Si le dessin, splendide, prend le lecteur sans poser plus de question les scénarii très travaillés se refusent à donner des réponses. Ici, Léo utilise un thème qu’il affectionne et auquel il s’est plusieurs fois brillamment illustré,[3] le polar. Un polar bien noir, presque étouffant, mais avec juste assez d’air pour nous laisser suffoquer longuement.
L’histoire peut sembler banale, c’est un transfert vaguement cyclique, une broutille de mafia européenne, le jeu quotidien des mercenaires modernes — des hommes en mal d’argent qui rentrent dans un sale système presque malgré eux. Le titre résume bien la situation de ces hommes de main mis en veille, parfois pendant de longues années et que leur passé rattrape inexorablement. Léo Quiévreux décrit leur univers sans concession, ne montrant ni haine ni compassion. Ainsi nous voyons ses personnages avec leurs remords, leurs cauchemars et, parfois, une satisfaction déroutante. Plus généralement nous voyons la résignation face à la la conscience de ne pouvoir agir sur sa vie. Mais de vivre toutefois.

Lire une histoire de Léo déconcerte. Face à ce trouble il serait confortable pour le lecteur de vite se réfugier dans le second degré. En effet il y a chez Léo les poncifs du polar : la lourde ambiance, une psychologie de comptoir chez certains personnages… et le rythme effréné aussi, usant sans complexe d’une ellipse assassine qui refuse l’omniscience au lecteur. Cependant, si le second degré est à la mode dans la bande dessinée dite alternative, il serait malvenu de forcer Léo à rentrer dans ce cadre. Il y a une sincérité complète dans ce travail, on ne lit pas une caricature de polar, mais un vrai polar. On plonge dans la noirceur, non pour se moquer, mais pour utiliser un genre avec toutes ses qualités. Agents Dormants est un ouvrage premier degré, il ne prête ni à rire ni à pleurer, il raconte une histoire. Par définition, le crime parfait ne donne pas ses clefs, il est donc normal que nous ne comprenions pas nécessairement tout ce qui est en jeu dans cette description froide et quasi chirurgicale.
Plus que tout exercice, il est difficile de raconter une histoire. Une constante dramatique de la bande dessinée actuelle est cette crainte du récit. En se réfugiant dans l’anecdotique, dans la caricature, dans le «second degré» parce qu’ils n’avaient juste rien à dire, une majorité des auteurs contemporains ont donné des armes aux tenants du conservatisme. Ainsi, dire que Léo crée une véritable histoire n’est pas anecdotique.

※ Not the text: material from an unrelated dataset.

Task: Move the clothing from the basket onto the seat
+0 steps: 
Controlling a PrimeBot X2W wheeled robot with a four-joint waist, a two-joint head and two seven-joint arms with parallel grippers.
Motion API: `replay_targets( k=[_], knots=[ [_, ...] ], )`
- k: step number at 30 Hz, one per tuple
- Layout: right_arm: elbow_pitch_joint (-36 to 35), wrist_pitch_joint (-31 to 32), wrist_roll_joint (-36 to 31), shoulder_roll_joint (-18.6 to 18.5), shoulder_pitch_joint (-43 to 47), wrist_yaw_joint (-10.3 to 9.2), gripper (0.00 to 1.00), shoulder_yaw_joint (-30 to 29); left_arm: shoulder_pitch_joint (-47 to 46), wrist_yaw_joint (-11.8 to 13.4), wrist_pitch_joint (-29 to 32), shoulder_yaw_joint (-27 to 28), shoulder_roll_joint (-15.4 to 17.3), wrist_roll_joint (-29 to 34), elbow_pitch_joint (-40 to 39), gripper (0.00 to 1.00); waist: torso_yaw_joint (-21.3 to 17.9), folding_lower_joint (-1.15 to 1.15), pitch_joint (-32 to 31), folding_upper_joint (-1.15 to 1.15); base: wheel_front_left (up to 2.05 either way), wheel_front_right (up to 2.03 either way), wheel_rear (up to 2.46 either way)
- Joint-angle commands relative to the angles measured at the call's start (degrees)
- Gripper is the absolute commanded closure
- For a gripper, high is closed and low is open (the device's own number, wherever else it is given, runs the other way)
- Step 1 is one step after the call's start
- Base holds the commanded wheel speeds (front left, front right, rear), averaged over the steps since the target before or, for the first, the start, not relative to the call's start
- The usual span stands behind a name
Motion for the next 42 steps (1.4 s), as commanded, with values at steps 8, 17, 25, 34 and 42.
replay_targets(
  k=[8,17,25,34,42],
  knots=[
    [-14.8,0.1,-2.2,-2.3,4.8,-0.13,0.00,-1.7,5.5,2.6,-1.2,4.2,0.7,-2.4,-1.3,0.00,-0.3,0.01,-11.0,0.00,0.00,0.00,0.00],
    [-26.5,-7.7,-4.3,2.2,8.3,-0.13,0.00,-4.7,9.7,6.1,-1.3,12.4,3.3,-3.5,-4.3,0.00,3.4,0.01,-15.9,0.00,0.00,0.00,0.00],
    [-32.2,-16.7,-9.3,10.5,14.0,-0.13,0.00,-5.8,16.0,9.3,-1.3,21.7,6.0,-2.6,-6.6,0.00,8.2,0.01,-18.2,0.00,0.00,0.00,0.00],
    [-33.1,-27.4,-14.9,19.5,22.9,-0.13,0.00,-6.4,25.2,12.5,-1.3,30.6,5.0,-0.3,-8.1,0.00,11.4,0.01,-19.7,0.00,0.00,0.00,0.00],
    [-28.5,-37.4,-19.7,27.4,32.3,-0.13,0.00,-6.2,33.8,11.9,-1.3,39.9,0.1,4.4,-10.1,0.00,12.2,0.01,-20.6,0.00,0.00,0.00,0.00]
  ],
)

Oser faire un récit totalement premier degré dans un genre pouvant être pensé comme éculé et s’en sortir brillamment n’était pas évident. Il faut saluer la puissance du style de Léo Quiévreux, un véritable créateur d’intrigues complexes et d’ambiances dérangeantes.

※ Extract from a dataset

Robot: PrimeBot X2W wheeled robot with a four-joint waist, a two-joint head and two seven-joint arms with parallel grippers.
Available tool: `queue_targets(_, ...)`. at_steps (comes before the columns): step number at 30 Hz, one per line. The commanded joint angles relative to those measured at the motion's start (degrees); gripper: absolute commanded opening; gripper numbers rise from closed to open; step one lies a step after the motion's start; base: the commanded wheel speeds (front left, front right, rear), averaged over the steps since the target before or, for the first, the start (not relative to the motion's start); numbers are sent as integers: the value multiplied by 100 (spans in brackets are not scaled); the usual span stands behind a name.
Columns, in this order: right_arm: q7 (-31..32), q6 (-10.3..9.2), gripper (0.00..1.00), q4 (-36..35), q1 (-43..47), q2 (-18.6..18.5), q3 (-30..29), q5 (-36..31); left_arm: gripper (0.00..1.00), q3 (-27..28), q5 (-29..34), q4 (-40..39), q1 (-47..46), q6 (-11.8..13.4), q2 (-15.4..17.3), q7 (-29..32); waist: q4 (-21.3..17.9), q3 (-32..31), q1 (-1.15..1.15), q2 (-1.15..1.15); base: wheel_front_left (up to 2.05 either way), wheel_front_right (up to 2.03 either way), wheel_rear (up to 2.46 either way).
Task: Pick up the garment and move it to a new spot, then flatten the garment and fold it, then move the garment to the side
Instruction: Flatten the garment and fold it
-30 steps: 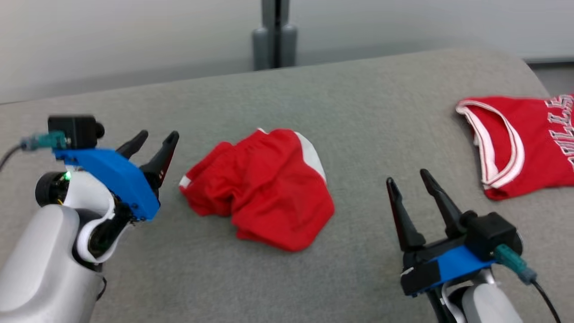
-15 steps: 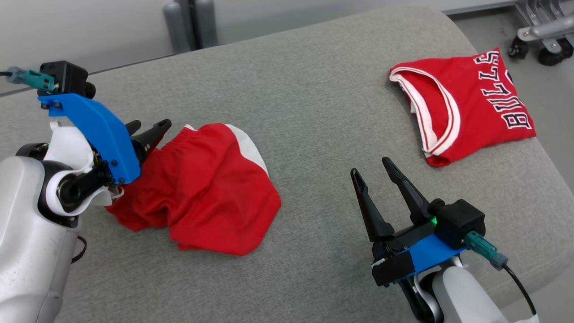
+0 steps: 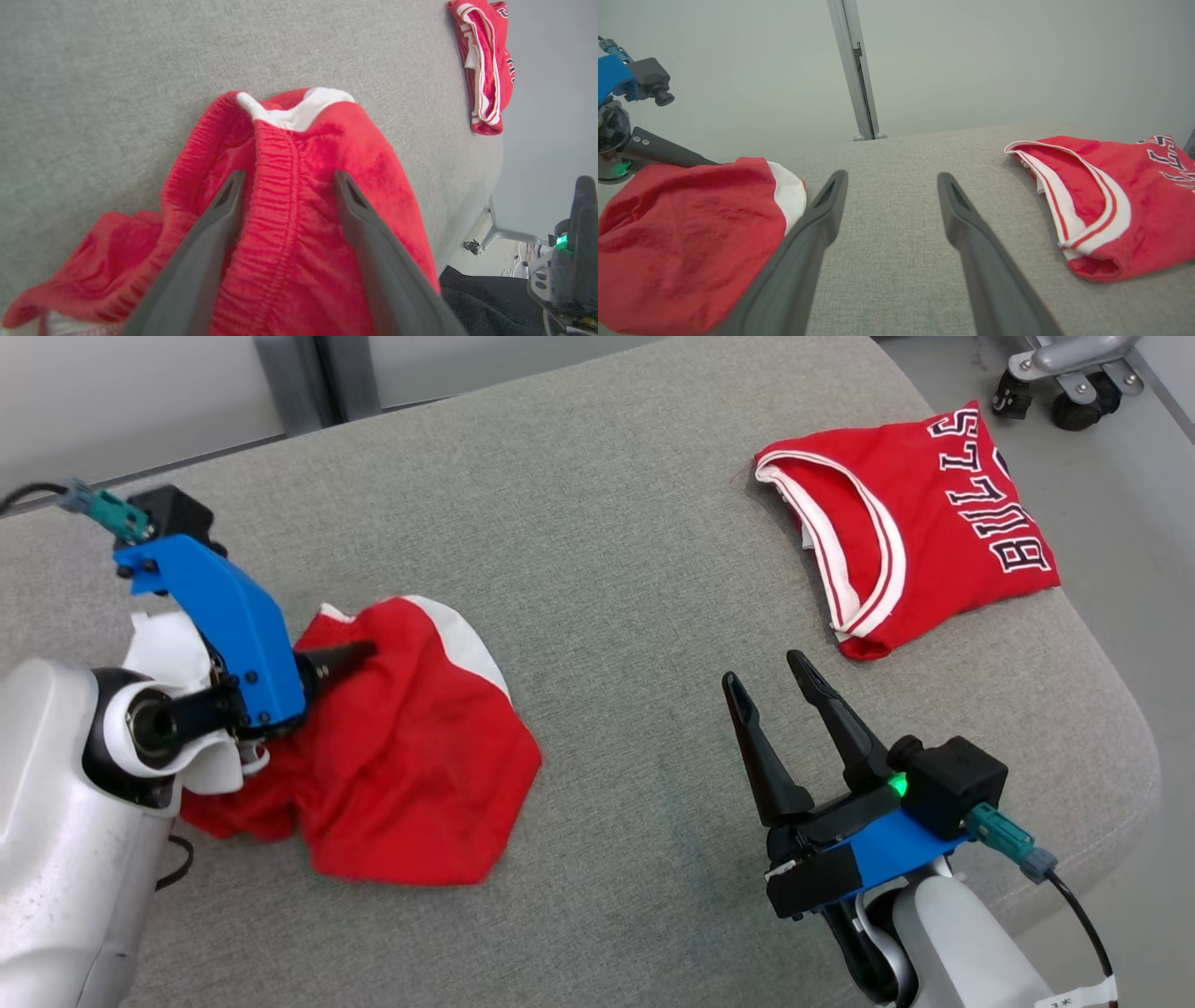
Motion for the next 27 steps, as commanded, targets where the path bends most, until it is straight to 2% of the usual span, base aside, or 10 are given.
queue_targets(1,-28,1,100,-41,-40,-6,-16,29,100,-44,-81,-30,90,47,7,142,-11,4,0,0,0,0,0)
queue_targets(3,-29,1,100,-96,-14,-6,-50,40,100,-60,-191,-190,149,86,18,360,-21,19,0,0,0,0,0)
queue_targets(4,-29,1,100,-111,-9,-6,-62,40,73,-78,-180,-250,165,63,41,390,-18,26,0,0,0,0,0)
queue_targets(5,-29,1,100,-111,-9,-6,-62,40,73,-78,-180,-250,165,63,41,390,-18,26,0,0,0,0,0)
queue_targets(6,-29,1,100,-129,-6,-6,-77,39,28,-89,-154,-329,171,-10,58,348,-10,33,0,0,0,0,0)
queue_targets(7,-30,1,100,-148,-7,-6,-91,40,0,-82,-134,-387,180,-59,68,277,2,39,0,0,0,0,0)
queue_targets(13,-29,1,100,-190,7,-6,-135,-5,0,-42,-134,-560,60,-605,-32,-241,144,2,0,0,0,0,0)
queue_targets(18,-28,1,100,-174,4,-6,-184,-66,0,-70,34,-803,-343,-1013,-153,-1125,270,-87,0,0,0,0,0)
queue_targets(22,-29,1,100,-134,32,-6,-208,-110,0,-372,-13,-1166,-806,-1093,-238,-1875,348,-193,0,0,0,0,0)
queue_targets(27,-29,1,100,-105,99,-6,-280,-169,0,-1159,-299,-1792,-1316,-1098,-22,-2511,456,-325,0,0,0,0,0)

Son premier livre chez l’Association permet de mettre un peu de visibilité sur un auteur en pleine maîtrise de son genre de prédilection, et qui a su utiliser avec bonheur un format pas vraiment propice à ce type de développements. Saluons donc ce premier envoi et attendons avec impatience que l’Association nous offre une nouvelle œuvre — peut-être plus ambitieuse ? — dans le travail d’un auteur à découvrir de toute urgence.

Notes

  1. Exception faite de Comix 2000, si l’on veut être parfaitement exact.

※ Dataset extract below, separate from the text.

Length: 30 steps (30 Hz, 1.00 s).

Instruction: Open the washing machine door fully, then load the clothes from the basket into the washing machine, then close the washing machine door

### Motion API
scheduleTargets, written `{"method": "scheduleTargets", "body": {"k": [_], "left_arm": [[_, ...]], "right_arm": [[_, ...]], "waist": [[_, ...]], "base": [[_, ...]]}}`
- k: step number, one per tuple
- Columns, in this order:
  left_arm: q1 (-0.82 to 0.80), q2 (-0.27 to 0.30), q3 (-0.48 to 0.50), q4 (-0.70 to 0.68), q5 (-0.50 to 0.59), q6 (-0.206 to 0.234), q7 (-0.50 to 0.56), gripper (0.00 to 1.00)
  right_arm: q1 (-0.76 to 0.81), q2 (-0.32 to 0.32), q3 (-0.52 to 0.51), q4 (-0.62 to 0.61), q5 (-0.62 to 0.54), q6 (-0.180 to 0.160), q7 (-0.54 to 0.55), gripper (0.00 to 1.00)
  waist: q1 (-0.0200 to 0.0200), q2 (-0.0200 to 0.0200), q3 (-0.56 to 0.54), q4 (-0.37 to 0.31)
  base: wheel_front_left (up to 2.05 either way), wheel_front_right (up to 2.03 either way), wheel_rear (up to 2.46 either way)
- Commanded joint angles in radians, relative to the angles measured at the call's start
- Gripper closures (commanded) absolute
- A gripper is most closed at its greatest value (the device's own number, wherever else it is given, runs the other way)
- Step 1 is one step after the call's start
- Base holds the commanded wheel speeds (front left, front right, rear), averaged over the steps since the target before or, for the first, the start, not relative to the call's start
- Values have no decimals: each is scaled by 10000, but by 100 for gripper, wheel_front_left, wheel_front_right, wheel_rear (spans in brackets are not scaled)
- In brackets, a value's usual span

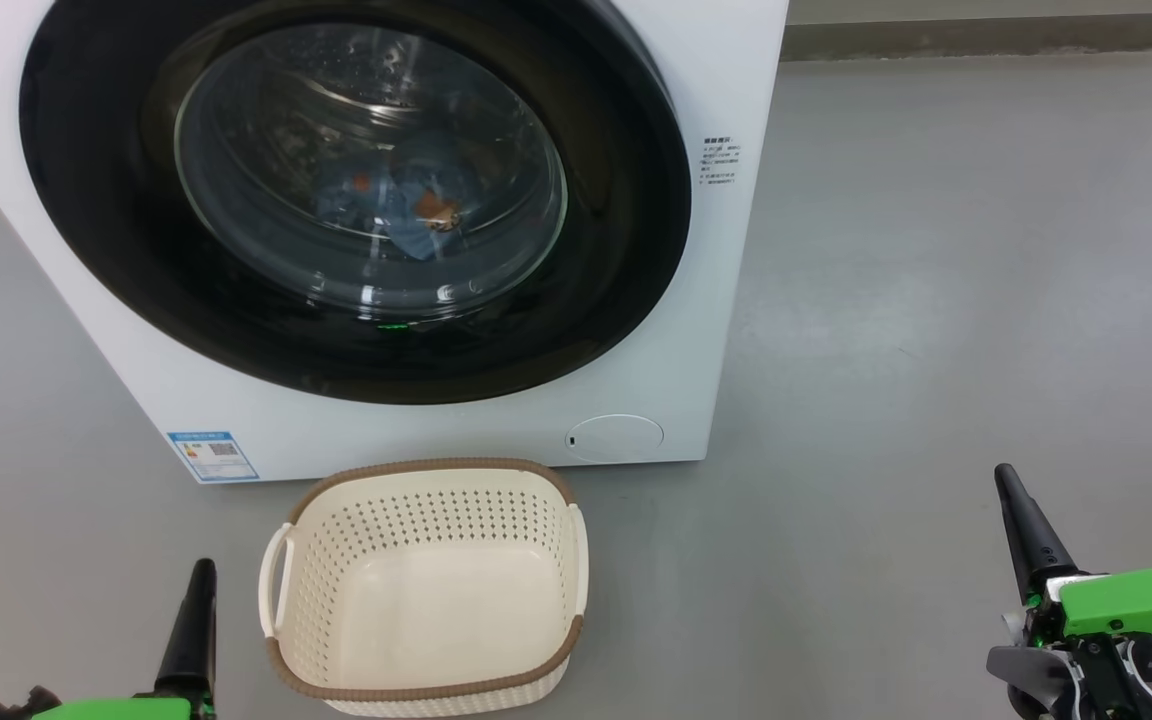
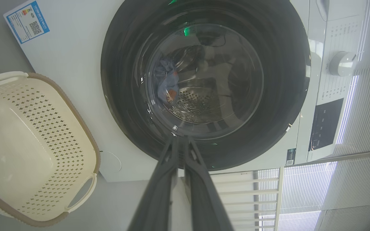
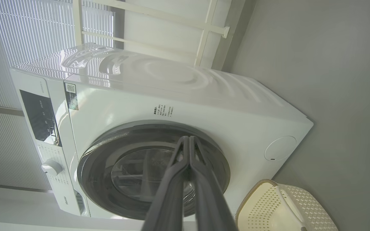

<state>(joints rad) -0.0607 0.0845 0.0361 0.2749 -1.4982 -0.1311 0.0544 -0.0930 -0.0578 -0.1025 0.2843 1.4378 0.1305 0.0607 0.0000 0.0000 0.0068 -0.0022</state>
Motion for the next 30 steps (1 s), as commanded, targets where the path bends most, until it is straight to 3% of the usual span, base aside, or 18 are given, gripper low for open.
{"method": "scheduleTargets", "body": {"k": [1,16,30], "left_arm": [[-414,41,358,-284,-230,3,123,100],[-466,-292,715,-302,-1143,4,538,100],[-468,-304,732,-302,-1140,4,552,100]], "right_arm": [[-167,-15,92,-332,311,5,113,100],[-149,71,-117,-395,1690,2,526,100],[-149,73,-120,-395,1701,2,531,100]], "waist": [[0,0,-4,3],[0,0,-37,22],[0,0,-37,22]], "base": [[0,0,0],[0,0,0],[0,0,0]]}}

  2. La Mue, scénario de Tanguy Ferrand, 13.
  3. Cf Agent Schumacher dans Strapazin ou Gorgonzola. S.A.G. Explore également ce filon, de manière peut-être moins frontale mais nette. On pourrait presque parler d’obsession chez Léo Quiévreux, dont le travail tourne la plupart du temps autour de cette interrogation, sans pour autant se répéter.